No one can say that Boris Johnson has had a good year. Few premiers in the world have had a good 2020, Jacinda Ardern being one notable exception. But 2020 was doubly difficult for Boris; he already had the Herculean task of dealing with Brexit when the pandemic took hold, and he clearly didn’t have enough wherewithal to deal with both. Indeed, the British government’s approach to the pandemic has been bumbling, which is a word often used to describe Boris. The end result has seen the country go in and out of lockdowns with no realistic end in sight.

The firmly held British belief that Britain simply cannot close its borders is a massive reason for their failure with the pandemic, but Britain clearly thinks it is either too big or too important to close its borders like other countries. No matter; this latest outbreak has solved that problem for them, at least in part, as most European countries have now closed their borders to Britain. If only COVID-ridden countries like Brazil would do the same, maybe the British would have a chance of stamping out the virus, but no luck so far.

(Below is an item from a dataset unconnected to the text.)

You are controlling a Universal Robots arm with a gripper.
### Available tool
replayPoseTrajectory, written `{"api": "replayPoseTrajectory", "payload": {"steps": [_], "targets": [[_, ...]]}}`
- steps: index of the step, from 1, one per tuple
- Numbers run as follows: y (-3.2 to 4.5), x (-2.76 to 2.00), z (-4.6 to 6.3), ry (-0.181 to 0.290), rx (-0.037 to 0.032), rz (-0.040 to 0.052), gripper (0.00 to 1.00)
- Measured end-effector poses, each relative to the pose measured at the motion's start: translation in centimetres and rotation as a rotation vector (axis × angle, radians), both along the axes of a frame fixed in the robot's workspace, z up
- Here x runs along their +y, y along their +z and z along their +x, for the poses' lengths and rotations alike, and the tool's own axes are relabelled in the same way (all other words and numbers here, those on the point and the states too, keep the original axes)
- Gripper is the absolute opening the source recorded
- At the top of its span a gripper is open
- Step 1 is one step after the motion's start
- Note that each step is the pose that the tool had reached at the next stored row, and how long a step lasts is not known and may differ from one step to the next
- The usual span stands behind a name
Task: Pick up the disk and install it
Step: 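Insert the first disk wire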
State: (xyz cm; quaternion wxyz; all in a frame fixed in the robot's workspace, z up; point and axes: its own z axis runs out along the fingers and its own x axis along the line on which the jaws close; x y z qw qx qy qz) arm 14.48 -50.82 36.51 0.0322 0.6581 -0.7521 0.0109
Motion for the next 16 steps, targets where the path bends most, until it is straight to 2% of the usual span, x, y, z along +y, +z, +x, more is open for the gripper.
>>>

Nevertheless, Boris has managed to pull one Christmas rabbit out of the hat. With a week to go before a ‘hard’ Brexit was inevitable, British negotiators somehow untangled the Gordian knot of pulling off a trade deal with the EU, and have now done it. Boris Johnson’s legacy will be a successful Brexit, and as Brexit destroyed his two predecessors, that is no mean feat.

By securing first the Withdrawal Agreement, and now the Brexit trade deal, Johnson has done what so many said could never be done. Many believed that he would have preferred a no-deal over the withdrawal agreement, while many said that he would prefer a no-deal over a trade deal, but he has pulled off both. The naysayers will crow; the Remainers will complain and Nicola Sturgeon is already using the deal as an excuse to go for Scottish separatism yet again, but Johnson’s success here has been remarkable and all the naysayers, Remainers and Sturgeons know it only too well. Even the leader of the opposition, Kier Starmer, has ‘begrudgingly’ agreed to support it, which is resounding support from the likes of a British Labour leader. While Britain breathes a sigh of relief and the rest of the world looks on in wonder, Britain can once again go its own way… if it ever manages to control the pandemic.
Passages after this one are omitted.